A Brief History of Moore's Law and The Next Generation of Computer Chips and Semiconductors

Super-powerful desktop computers, video game systems, cars, iPads, iPods, tablet computers, cellular phones, microwave ovens, high-def television... Most of the luxuries we enjoy during our daily lives are a result of the tremendous advancements of computing power which was made possible by the development of the transistor. 

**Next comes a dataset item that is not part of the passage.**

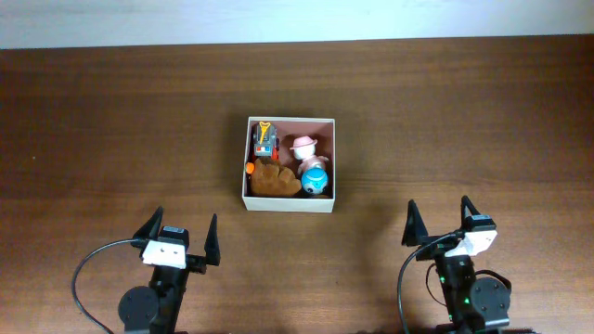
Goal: Pack container
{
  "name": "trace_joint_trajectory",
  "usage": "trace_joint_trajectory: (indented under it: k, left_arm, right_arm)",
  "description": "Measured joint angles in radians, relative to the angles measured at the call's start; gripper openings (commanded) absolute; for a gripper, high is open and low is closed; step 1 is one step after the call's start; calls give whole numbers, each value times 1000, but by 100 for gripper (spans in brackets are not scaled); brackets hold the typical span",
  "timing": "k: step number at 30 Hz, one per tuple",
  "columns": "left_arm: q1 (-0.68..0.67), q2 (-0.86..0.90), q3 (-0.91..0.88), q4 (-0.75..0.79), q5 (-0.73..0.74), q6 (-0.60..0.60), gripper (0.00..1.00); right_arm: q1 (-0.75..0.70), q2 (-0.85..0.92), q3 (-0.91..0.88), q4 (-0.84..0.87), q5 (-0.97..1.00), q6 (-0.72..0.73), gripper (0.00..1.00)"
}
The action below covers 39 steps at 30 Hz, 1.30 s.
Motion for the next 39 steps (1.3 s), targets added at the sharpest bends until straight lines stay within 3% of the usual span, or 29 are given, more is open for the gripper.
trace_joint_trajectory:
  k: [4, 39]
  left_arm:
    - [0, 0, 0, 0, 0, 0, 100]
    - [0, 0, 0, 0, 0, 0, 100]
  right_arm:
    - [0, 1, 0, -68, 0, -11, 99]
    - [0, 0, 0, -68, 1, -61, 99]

The first patent for transistors was filed in Canada in 1925 by Julius Edgar Lilienfeld; this patent, however, did not include any information about devices that would actually be built using the technology. Later, in 1934, the German inventor Oskar Heil patented a similar device, but it really wasn't until 1947 that John Bardeen and Walter Brattain at Bell Telephone Labs produced the first point-contact transistor. During their initial testing phases, they produced a few of them and assembled an audio amplifier which was later presented to various Bell Labs executives. What impressed them more than anything else was the fact that the transistor didn't need time to warm up, like it's predecessor the vacuum tube did. People immediately started to see the potential of the transistor for computing. The original computers from the late-1940s were gigantic, with some even taking up entire rooms. These huge computers were assembled with over 10,000 vacuum tubes and took a great deal of energy to run. Almost ten years later, Texas Instruments physically produced the first silicon transistor. In 1956, Bardeen and Brattain won the Nobel Prize in physics, along with William Shockely, who also did critically important work on the transistor.

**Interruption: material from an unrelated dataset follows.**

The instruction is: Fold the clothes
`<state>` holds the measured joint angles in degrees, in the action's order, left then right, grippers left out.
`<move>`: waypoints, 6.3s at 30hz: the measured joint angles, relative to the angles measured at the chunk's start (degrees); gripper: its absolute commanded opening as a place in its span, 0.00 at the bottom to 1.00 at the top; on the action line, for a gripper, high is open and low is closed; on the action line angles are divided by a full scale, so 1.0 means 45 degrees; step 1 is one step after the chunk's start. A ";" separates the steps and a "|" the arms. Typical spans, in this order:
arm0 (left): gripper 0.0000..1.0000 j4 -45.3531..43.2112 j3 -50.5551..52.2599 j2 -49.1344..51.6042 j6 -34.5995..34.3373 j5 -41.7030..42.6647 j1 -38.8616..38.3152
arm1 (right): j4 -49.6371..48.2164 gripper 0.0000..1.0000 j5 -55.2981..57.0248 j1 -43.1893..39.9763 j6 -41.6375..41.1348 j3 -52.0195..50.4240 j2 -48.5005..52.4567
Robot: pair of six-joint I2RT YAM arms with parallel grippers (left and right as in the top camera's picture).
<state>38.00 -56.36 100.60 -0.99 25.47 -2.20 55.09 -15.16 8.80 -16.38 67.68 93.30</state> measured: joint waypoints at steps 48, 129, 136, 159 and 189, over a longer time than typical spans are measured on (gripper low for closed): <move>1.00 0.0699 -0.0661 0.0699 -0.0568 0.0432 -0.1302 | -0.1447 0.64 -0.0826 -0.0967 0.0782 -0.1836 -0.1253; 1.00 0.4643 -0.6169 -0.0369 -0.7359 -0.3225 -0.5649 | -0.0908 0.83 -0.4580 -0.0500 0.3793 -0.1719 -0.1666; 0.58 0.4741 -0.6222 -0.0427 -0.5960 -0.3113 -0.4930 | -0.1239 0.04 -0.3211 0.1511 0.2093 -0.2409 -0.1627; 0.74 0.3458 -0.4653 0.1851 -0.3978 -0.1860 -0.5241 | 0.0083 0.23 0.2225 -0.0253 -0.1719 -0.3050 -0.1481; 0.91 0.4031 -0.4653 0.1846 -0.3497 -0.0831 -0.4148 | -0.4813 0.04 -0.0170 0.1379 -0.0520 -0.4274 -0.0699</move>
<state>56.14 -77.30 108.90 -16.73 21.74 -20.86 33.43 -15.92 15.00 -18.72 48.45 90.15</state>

Today, trillions of transistors are produced each year, and the transistor is considered one of the greatest technological achievements of the 20th century. The number of transistors on an integrated circuit has been doubling approximately every two years, as rate that has held strong for more than half a century. This nature of this trend was first proposed by the Intel co-founder, Gordon Moore in 1965. The name of the trend was coined "Moore's Law" and its accuracy is now used in the semiconductor industry as somewhat of a guide to define long-terms planning and the ability to accurately set targets for R&D. But it's likely that our ability to double our computing power this way will eventually break down. 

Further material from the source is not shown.